Como Vd. bien dice la posibilidad que se me ofrece de "ESCUCHAR" la verdad de mi vida o sea mi pecado y aceptar esa oferta de aniquilación del mal en mí, me lleva a arrepentirme e implorar el perdón; entonces la misericordia de Dios se derrama sobre mi y Él me hace justo.

Querido Palladio, el mal está dentro de nosotros, no fuera.

RockyMarciano dijo...

Excelente serie de comentarios. Me gustaría resaltar este párrafo:

... ¿No sería lo ideal un rey que juzgara entre el bien y el mal y pudiera sanar el corazón enfermo? Si fuera así, si yo tuviera la posibilidad de escuchar, a la par de la verdad sobre mi vida, la oferta de la aniquilación del mal que, por mis decisiones, he hecho propio y, al hacerlo mío, me he hecho uno con él; si además aceptara ese don del rey, entonces habría desaparecido de la Ciudad del Señor un malvado.

En efecto, ese Rey es el que ha nacido en Belén, ha muerto en la cruz, ha resucitado y ha recibido en el Paraíso al buen ladrón.

Pero ¿cómo preparamos su venida durante el Adviento? ¿Cómo concretamente... cuando palpamos nuestra indigencia y en la medida que lo hacemos, podemos apoyarnos en la posibilidad de todas nuestras posibilidades que es Dios?

Me temo que todo el análisis ha sido algo teórico, que el autor (y este lector) puede estar en posesión de claves interpretativas, posibles consejos, propósitos... que no se ha decidido (no me decido) a proponer a otros. Yo casi no me los propongo a mí mismo.

¿Cómo aniquila Cristo Rey el mal que he hecho, que ha pasado a formar parte de mi ser? En primer lugar, por el Bautismo, que nos hace hijos de Dios y partícipes de su vida divina.

Y, después, especialmente con los sacramentos de la Penitencia, donde perdona nuestros pecados y nos reconcilia con Dios Padre, y la Eucaristía, donde se actualiza el Sacrificio de la Cruz, con el que nos ha redimido (o sea, rescatado pagando un precio) del pecado y de la muerte.

¿Por qué no preparamos una buena confesión durante este Adviento?

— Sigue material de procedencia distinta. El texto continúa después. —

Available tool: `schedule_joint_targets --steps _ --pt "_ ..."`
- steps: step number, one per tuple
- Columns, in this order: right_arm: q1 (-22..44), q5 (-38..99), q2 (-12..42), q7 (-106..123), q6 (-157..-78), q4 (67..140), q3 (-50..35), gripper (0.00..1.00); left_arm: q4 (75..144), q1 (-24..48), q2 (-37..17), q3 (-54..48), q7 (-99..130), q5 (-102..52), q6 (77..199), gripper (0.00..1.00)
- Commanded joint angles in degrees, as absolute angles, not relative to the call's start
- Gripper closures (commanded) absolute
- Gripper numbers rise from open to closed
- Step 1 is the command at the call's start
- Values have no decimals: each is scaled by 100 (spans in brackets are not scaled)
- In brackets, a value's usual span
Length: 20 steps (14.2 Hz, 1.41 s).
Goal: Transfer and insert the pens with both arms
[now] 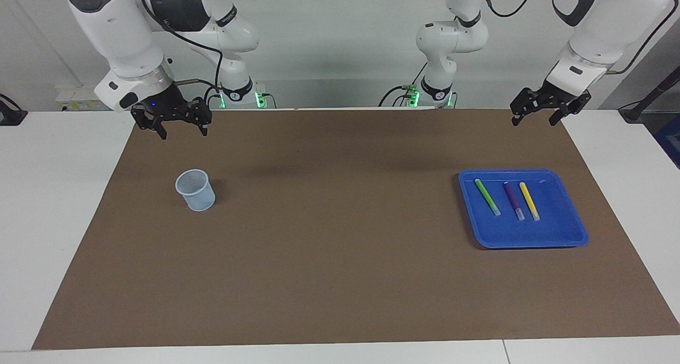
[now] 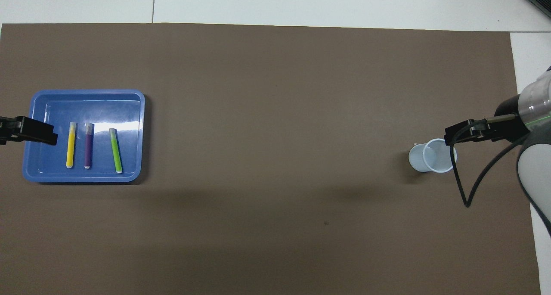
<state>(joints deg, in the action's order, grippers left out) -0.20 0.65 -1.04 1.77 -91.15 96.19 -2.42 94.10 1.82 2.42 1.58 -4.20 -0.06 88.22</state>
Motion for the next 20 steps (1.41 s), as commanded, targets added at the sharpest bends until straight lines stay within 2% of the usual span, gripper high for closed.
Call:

Si hace tiempo que no acudimos al sacramento de la Reconciliación, nos llevaremos una gran alegría (que será aun mayor en el cielo).

Y si lo hacemos a menudo, ¿no encontraremos también tiempo para postrarnos ante el trono del Rey -el Sagrario- y pedirle confiadamente que nos haga ver cuáles son las causas de nuestros pecados? ¿Qué afectos desordenados nos negamos a abandonar?

¿No será que tenemos tiempo para todo menos para la oración, para conceder audiencia al Rey humilde que no cesa de decirnos "Mirad que estoy junto a la puerta y llamo: si alguien oye mi voz y me abre, entraré en su casa y cenaremos juntos" (Ap. 3,20)?

¿No será que "teniendo enchufe" con la Reina Madre despreciamos su apoyo, no vaya a ser que nos lleve con Ella al pie de la Cruz y veamos las consecuencias de nuestros pecados?

Pero si Ella es la que se da cuenta de que los novios "No tienen vino" y nos recomienda "Haced lo Él os diga". ¿Vamos a seguir bebiendo vino mediocre o queremos cenar con el Rey y embriagarnos del "buen vino guardado para el final" (Jn. 2, 3-10)?